» **WHAT YOU SHOULD DO**: Exact reproduction required: the lines below from the line with "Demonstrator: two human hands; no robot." to the line with "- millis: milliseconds", both ends included, and no others.

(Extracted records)

········

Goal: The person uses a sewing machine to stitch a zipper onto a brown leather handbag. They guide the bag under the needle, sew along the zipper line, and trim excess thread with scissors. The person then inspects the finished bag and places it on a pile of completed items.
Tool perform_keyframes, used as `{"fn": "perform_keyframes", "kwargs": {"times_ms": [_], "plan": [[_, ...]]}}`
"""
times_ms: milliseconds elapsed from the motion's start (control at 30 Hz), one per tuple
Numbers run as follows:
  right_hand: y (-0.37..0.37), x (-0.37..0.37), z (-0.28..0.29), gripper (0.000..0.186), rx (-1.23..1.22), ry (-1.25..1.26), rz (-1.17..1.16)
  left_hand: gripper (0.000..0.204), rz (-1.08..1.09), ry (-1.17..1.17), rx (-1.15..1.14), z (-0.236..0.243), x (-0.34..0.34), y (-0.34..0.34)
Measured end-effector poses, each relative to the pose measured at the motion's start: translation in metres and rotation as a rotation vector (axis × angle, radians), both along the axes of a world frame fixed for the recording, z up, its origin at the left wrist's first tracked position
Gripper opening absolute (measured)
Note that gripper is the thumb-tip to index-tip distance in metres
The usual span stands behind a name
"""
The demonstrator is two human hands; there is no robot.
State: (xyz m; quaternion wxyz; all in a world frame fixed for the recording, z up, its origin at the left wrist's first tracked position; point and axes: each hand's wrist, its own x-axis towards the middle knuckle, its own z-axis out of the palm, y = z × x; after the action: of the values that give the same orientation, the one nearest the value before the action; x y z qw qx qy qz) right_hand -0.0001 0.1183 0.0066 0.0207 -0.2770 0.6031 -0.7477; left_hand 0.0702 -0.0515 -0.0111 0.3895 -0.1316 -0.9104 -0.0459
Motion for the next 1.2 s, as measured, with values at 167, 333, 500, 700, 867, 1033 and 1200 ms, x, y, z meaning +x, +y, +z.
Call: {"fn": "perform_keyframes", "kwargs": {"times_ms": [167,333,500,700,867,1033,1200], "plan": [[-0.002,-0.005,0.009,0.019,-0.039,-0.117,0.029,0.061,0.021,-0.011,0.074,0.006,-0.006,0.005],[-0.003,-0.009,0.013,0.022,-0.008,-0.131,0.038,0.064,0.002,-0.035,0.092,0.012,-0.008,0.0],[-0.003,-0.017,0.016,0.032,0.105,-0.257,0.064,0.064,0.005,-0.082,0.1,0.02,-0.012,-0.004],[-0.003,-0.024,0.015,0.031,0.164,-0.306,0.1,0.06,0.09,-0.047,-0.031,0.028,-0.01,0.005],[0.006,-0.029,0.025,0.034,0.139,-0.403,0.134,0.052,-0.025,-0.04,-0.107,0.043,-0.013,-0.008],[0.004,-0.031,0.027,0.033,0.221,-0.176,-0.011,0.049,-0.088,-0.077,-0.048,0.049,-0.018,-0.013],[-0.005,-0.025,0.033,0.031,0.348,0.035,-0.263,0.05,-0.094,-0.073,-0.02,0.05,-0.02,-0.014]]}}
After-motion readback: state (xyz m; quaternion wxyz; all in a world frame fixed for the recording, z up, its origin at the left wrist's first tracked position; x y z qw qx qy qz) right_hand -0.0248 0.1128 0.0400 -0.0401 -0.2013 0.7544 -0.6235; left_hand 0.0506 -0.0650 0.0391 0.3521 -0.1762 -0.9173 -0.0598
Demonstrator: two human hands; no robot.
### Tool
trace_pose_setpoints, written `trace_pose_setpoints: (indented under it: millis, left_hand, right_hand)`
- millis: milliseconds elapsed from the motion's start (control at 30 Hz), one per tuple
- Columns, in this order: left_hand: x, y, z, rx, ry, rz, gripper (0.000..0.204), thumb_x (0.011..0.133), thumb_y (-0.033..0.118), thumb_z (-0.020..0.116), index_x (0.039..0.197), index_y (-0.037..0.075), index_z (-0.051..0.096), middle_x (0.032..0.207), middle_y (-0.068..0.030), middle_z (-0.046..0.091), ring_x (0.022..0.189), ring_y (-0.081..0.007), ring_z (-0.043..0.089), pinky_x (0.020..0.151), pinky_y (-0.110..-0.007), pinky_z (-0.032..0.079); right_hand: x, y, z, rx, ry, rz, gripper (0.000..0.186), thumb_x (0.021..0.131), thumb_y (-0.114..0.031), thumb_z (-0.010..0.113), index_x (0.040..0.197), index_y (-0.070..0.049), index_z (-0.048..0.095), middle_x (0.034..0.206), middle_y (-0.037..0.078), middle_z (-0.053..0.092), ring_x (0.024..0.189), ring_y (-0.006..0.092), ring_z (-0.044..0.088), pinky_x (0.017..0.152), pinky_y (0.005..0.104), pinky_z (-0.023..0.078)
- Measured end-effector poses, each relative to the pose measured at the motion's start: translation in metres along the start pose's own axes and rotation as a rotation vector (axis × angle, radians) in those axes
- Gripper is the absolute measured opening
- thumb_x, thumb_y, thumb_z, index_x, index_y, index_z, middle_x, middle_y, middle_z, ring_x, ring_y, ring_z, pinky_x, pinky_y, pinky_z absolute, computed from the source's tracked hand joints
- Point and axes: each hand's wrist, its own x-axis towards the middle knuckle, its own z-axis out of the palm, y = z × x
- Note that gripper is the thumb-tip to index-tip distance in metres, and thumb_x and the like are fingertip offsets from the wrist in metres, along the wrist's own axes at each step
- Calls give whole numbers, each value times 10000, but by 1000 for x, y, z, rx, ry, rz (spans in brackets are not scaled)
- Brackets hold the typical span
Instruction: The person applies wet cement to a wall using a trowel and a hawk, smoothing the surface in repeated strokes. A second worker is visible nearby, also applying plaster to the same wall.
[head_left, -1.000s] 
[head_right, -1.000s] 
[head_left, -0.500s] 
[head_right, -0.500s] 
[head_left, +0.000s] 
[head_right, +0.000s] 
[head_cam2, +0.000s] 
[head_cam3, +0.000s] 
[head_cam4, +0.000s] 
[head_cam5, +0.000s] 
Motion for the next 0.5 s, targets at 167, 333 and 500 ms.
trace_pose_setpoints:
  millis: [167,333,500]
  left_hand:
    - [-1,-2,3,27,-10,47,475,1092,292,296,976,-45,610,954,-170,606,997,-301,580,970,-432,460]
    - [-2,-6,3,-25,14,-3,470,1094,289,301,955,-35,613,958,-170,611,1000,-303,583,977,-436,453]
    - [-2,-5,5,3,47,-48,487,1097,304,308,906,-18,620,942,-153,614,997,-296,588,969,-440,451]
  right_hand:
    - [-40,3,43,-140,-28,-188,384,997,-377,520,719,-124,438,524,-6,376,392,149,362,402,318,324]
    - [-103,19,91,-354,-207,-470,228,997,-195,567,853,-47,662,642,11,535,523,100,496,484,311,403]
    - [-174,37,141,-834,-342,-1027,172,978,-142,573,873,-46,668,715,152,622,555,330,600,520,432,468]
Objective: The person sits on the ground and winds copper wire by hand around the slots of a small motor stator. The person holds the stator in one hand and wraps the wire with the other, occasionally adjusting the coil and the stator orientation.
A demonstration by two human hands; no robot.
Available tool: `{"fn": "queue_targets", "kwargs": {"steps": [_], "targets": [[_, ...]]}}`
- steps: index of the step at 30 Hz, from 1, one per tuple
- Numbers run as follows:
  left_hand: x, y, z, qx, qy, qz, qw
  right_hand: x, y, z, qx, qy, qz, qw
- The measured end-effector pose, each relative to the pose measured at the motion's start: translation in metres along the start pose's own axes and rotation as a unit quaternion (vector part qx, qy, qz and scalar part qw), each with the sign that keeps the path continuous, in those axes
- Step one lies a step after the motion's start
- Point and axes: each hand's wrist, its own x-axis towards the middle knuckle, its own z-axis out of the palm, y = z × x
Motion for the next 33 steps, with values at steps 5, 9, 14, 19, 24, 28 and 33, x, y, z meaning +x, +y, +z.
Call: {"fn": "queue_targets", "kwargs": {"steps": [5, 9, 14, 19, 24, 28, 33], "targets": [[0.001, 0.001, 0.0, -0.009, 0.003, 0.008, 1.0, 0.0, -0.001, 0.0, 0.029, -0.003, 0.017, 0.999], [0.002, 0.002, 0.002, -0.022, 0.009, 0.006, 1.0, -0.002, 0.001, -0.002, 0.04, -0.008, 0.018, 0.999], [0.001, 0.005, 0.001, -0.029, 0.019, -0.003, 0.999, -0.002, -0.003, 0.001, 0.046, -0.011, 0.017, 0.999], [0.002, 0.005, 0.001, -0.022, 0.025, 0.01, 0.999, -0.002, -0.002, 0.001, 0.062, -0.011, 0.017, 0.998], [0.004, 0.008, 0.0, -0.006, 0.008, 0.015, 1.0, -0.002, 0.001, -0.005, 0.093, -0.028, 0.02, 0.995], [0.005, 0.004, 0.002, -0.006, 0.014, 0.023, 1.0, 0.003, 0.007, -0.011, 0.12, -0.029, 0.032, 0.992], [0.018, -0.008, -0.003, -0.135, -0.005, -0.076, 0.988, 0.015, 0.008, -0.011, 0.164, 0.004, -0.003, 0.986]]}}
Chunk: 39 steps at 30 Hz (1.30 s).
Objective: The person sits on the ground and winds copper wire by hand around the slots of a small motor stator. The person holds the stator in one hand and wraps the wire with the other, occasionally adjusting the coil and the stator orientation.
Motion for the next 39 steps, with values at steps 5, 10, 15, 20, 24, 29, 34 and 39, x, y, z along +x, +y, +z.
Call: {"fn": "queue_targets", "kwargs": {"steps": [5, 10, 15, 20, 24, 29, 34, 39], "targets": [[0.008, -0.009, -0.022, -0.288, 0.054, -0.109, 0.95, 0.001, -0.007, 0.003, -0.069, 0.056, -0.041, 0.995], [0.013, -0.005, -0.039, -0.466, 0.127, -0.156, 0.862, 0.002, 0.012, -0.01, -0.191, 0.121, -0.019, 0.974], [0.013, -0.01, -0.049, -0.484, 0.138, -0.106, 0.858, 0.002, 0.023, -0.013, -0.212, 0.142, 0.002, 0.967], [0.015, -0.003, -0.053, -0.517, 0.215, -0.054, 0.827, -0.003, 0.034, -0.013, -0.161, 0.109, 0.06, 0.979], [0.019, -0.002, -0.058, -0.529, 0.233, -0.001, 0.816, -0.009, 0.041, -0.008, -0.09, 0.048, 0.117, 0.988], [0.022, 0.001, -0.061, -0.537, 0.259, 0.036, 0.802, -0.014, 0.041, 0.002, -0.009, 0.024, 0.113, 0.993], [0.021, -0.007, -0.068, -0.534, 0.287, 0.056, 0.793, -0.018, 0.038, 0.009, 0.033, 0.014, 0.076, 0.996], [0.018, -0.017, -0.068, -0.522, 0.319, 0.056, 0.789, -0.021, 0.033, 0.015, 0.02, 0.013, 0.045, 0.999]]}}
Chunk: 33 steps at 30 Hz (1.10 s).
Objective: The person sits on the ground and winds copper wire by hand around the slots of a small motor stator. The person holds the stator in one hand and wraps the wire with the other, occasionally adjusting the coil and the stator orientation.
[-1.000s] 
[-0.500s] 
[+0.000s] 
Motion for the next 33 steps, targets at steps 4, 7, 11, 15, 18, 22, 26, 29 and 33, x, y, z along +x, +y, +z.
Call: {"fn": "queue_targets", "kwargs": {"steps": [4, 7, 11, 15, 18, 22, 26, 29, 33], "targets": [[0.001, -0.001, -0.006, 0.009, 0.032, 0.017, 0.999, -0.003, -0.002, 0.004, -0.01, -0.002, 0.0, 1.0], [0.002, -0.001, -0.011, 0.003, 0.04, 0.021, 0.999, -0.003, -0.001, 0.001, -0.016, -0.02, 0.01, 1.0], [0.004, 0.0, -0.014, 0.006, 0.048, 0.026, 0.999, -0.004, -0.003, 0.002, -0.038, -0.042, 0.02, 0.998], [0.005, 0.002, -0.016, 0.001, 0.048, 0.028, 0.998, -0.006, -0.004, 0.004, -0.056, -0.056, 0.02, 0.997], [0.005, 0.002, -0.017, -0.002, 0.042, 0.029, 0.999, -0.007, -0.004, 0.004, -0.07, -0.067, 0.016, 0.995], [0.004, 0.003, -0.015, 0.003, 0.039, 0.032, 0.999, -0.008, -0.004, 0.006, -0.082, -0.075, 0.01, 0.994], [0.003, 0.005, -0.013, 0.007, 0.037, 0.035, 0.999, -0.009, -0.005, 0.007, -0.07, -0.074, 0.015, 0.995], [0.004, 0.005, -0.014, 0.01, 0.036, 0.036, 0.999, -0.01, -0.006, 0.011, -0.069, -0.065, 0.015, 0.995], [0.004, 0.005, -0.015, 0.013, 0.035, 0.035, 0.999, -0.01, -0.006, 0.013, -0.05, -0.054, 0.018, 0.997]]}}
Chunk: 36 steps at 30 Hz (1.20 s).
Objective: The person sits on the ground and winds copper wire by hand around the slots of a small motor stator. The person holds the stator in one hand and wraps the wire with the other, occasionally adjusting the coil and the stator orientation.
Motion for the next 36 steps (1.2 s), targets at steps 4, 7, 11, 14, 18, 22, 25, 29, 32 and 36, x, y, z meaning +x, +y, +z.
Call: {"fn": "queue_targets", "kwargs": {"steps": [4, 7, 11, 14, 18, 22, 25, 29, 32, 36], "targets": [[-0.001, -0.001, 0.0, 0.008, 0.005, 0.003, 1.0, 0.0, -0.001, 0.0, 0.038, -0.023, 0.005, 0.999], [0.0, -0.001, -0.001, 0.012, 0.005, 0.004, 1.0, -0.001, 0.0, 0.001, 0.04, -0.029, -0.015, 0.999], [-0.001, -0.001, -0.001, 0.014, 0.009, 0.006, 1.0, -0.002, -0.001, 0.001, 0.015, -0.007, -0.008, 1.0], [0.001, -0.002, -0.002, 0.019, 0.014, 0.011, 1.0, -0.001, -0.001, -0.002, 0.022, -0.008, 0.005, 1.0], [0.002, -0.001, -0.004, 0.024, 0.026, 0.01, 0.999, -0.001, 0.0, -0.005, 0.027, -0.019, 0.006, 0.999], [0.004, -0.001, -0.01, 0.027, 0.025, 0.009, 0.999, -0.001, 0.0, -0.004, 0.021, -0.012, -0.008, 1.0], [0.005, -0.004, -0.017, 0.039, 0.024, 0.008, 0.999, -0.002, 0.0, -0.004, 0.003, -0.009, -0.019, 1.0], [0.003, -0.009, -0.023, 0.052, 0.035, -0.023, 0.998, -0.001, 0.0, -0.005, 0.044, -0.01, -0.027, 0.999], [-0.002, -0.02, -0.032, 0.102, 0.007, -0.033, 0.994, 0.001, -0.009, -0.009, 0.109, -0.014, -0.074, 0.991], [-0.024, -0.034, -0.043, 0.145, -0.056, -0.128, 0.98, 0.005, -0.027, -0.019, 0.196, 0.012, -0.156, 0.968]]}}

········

» **REPLY TO THE TASK**:
Demonstrator: two human hands; no robot.
### Tool
trace_pose_setpoints, written `trace_pose_setpoints: (indented under it: millis, left_hand, right_hand)`
- millis: milliseconds elapsed from the motion's start (control at 30 Hz), one per tuple

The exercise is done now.